There's two interesting things here. First, notice that in both examples I convert (f (g x)) to ((fold-left compose identity (list f g)) x) and then proceed to ignore x and just consider (fold-left compose identity (list f g)) as if x didn't exist. I've abstracted away the x. (Of course I have to eventually supply the x if I want an answer, but it only comes back at the last moment.) Second, notice that although slide and commute-fg are foldable sequences, I use them as if they were higher order functions operating on the foldable sequence (compose f g) to transform it, first into (compose h f), second into (compose g f). This second thing is a neat trick. We're taking a function that operates on lists and treating it as if it were a higher-order function that operates on functions. This is called the “action” of slide and commute-fg because it appears as if elements of the set G of our group can “act” directly on other elements.
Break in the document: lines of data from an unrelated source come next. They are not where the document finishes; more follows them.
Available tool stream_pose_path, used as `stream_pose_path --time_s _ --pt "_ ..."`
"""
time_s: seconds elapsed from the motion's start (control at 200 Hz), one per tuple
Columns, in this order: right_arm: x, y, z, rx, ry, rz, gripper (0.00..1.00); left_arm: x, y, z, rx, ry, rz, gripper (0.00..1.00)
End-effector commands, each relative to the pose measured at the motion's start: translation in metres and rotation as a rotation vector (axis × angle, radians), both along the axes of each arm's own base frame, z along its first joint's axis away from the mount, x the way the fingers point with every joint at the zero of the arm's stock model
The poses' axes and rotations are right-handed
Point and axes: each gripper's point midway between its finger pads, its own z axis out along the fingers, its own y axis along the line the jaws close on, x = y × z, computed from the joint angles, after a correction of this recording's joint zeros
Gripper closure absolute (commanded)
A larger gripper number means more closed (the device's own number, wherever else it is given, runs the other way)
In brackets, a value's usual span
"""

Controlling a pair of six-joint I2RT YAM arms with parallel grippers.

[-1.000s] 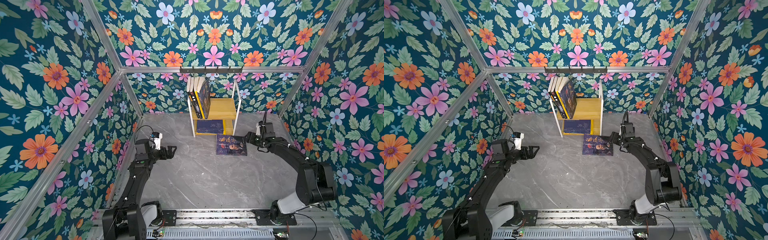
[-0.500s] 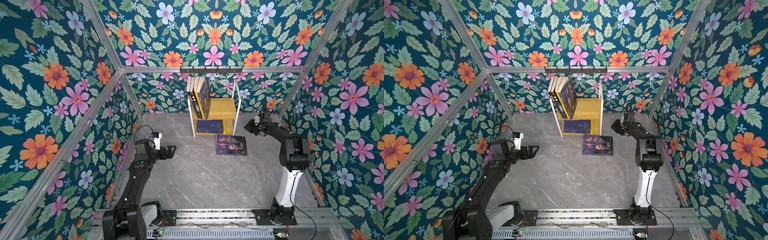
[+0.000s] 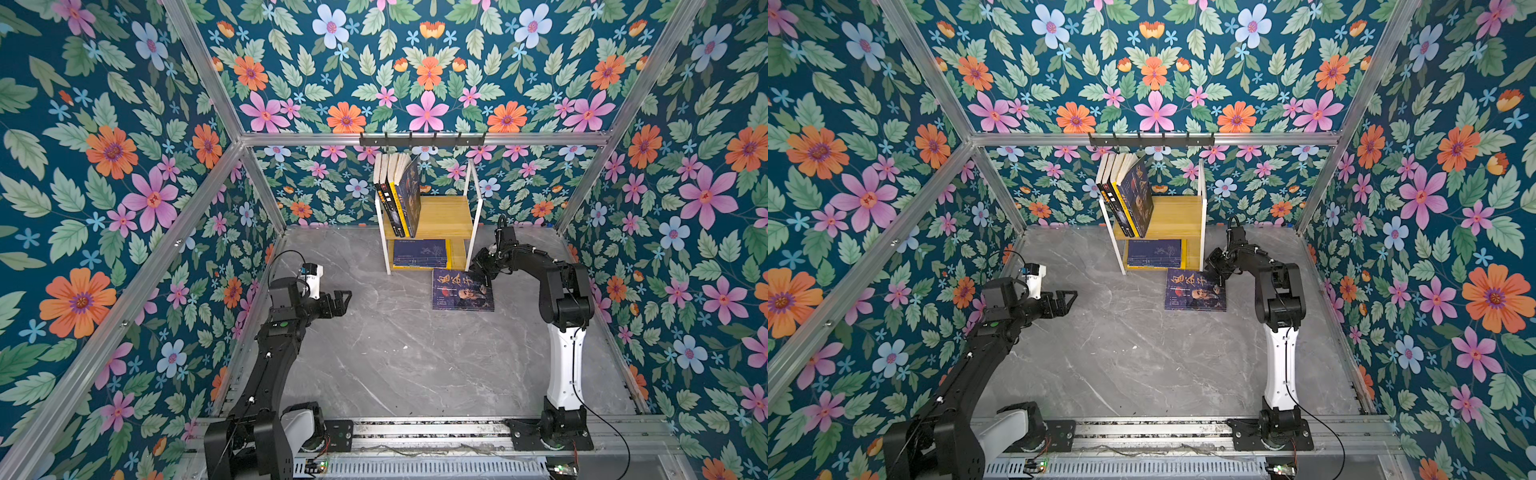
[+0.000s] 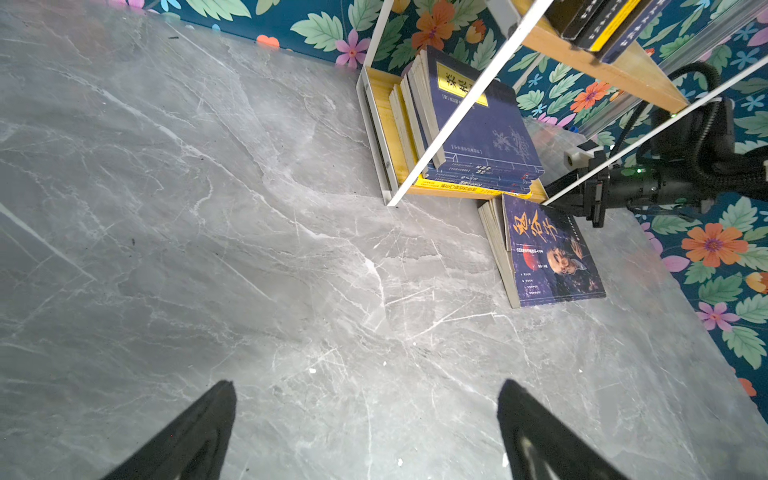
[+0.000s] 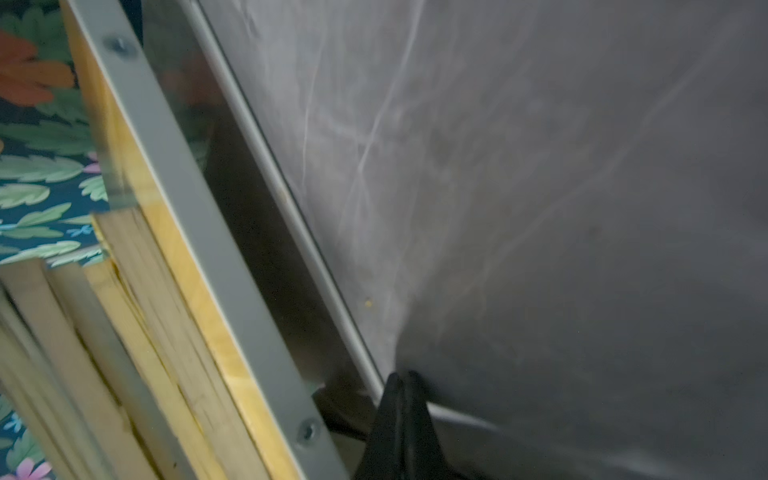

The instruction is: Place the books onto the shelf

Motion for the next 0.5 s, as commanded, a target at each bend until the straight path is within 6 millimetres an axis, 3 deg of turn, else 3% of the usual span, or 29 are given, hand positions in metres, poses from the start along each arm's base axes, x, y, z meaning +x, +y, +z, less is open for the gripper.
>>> stream_pose_path --time_s 0.0,0.275,0.495 --pt "-0.029 -0.004 -0.023 -0.026 0.105 -0.013 1.00 0.002 0.000 0.005 0.014 -0.030 -0.007 0.00" --pt "-0.080 0.002 -0.048 -0.016 0.155 0.033 1.00 0.001 0.001 0.004 0.016 -0.028 -0.004 0.00" --pt "-0.124 0.026 -0.064 -0.012 0.165 0.093 1.00 0.002 -0.001 0.002 0.009 -0.025 -0.015 0.00"
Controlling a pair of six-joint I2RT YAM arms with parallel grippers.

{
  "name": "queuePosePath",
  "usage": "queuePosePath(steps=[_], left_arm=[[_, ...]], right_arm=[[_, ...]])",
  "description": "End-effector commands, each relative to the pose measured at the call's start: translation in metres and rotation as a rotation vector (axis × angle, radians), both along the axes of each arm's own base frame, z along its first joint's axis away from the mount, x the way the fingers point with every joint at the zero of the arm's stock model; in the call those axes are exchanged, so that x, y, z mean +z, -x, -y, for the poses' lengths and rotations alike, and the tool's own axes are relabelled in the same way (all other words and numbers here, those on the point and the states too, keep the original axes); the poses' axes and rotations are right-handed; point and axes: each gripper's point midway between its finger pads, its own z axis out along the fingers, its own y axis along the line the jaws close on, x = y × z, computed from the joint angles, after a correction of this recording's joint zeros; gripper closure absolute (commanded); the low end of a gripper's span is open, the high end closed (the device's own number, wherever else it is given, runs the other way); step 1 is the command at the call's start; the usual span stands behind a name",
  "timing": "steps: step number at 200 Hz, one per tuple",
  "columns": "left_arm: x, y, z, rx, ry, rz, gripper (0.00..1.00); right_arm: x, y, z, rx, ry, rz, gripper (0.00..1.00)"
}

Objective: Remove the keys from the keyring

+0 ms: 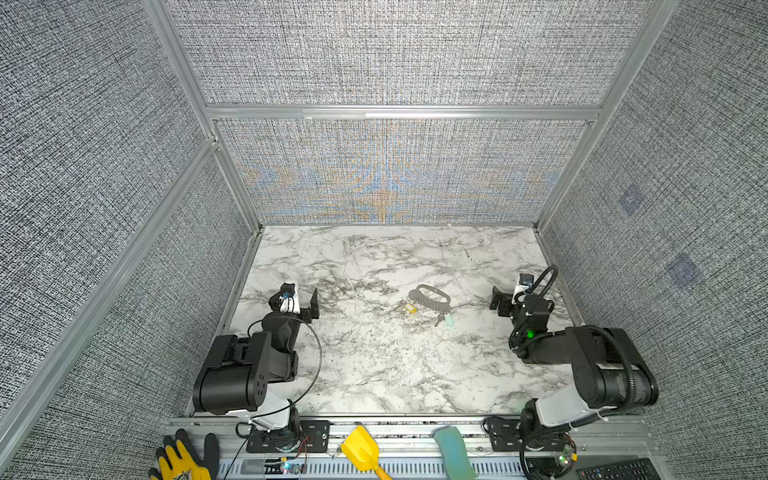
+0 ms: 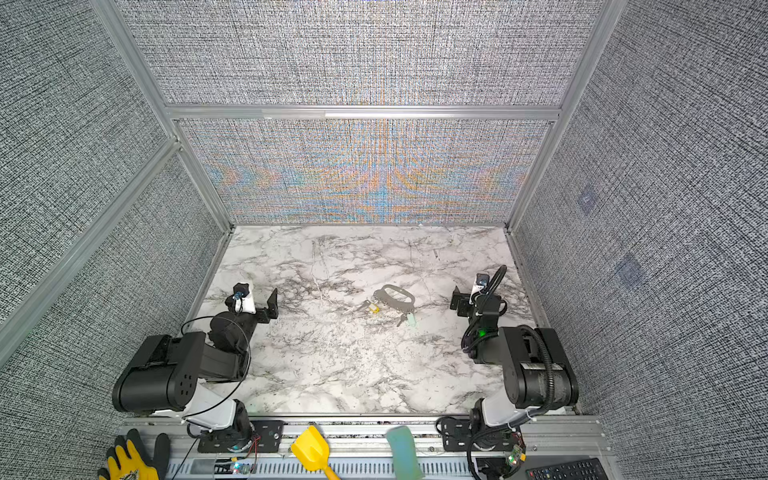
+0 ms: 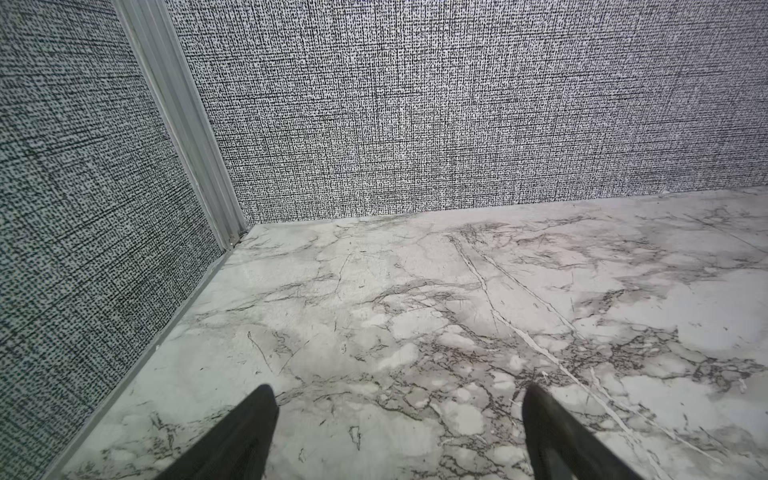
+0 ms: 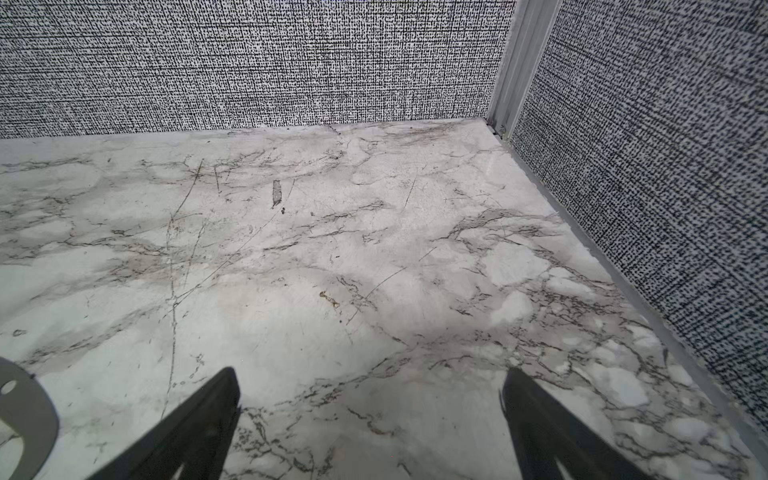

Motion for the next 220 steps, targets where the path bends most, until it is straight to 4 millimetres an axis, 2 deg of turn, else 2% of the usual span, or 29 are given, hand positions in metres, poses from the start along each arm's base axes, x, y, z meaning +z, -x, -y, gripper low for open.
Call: queuePosePath(steps=[1, 173, 196, 220], left_arm=[[0.004, -0.001, 0.000, 0.000, -0.004, 0.015, 0.06], [0.006, 0.000, -0.001, 0.005, -0.004, 0.022, 0.04], [0.017, 0.000, -0.011, 0.060, 0.012, 0.025, 0.04], [0.036, -0.006, -0.003, 0.013, -0.004, 0.000, 0.04]], right_arm=[[0.003, 0.000, -0.002, 0.008, -0.001, 0.015, 0.01], [0.004, 0.003, -0.004, 0.019, -0.003, 0.026, 0.01], [0.019, 0.008, -0.003, 0.018, 0.003, 0.063, 0.04], [0.044, 0.010, -0.004, 0.022, 0.007, 0.067, 0.04]])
Every element in the underlying set G of a group has an action associated with it which operates directly on other elements in G. This is an important concept in group theory. Now earlier I said that the actual elements of G don't matter much, so the action must be more closely tied to the operator *. And if we swap out G for another set we'll still have the same actions, they'll just be associated with the elements of the new set (in an isomorphic way). The actions are pretty abstract.

There's a lot more one could say about the actions. They are a rich source of interesting math. My brain is getting fatigued with all this abstraction, so I'll leave the topic be for now.
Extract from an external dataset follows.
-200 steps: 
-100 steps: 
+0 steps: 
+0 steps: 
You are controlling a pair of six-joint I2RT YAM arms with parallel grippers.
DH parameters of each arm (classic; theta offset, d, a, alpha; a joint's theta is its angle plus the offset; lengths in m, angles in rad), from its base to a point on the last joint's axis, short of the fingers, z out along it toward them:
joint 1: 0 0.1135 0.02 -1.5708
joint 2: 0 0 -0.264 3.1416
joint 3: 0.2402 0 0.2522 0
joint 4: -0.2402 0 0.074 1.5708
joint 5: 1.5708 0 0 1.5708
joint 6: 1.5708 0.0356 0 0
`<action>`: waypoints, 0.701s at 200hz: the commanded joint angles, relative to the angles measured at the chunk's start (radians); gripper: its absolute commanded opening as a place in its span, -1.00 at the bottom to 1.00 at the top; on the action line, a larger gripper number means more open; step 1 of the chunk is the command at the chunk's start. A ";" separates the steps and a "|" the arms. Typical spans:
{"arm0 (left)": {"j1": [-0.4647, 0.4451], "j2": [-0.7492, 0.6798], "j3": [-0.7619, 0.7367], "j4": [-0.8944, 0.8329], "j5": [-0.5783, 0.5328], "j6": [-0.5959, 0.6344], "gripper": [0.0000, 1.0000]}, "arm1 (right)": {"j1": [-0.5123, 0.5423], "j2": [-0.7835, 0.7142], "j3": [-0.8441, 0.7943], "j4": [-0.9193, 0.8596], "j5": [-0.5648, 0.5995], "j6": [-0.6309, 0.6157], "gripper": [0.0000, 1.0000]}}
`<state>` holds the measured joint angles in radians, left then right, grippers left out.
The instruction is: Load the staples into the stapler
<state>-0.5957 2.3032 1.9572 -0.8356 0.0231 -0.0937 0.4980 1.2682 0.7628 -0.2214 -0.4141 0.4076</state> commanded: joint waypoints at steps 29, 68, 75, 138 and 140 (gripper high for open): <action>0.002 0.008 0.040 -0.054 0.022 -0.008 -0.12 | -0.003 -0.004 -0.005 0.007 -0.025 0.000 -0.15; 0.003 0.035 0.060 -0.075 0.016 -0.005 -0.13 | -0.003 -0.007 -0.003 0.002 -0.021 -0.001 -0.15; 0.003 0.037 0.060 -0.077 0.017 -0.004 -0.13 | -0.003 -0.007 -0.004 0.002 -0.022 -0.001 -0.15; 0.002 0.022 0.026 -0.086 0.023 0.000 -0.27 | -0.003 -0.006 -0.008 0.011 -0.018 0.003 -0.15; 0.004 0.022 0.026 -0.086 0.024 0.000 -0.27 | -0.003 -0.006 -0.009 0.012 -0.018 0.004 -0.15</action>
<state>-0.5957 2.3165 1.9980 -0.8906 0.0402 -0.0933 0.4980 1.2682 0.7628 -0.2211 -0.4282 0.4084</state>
If group theory is about the essence of what it means to have a foldable sequence, then category theory is about the essence of composition. They offer two somewhat different approaches to similar material. What do you do with sequences but compose them? What comes from composition but a sequence? Many concepts in group theory carry over into category theory. Naturally a completely different set of terminology is used, but the concepts are there.

But that's enough group theory for today and category theory can wait until later posts.

4 comments:

David Bakin said...

I'm extremely curious to know how the group of "invertible 2x2 matrices with integer components, a determinant of 1 or -1, and the operation of matrix multiply" "comes in handy for implementing arbitrary precision arithmetic". I'm unaware of that, plus couldn't find anything in a quick search of TAOCP (I suppose it could have been buried in an exercise) or Hacker's Delight. And I don't really recall anything like that in Bernstein's "Multidigit Multiplication for Mathematicians" either (though I could have easily missed it since I didn't understand most of that paper).

Pointer to a reference, please?

Joe Marshall said...

Look at Gosper Continued Fraction Arithmetic and Potts Exact Real Arithmetic using Mobius Transformations

David Bakin said...

Thank you. I haven't thought about exact real arithmetic as "arbitrary precision" for years - placed it in a different category - anyway, not since H Boehm and someone else I forget who implemented it as a demonstration of the Russell language - which itself was what I was interested in.

Probably because 1) I generally associated it with kinds of computational geometry problems I don't really know much about, and 2) because sometimes when you try `x > y` the calculator starts consuming CPU and never ever returns - yeech!

I'll look into it now ...

Joe Marshall said...

Exact real arithmetic has the advantage that it never produces an incorrect answer, but it might take an unbounded amount of time (for example, y > x might not be decidable). Floating point produces an answer in a bounded amount of time, but the answer might be wrong.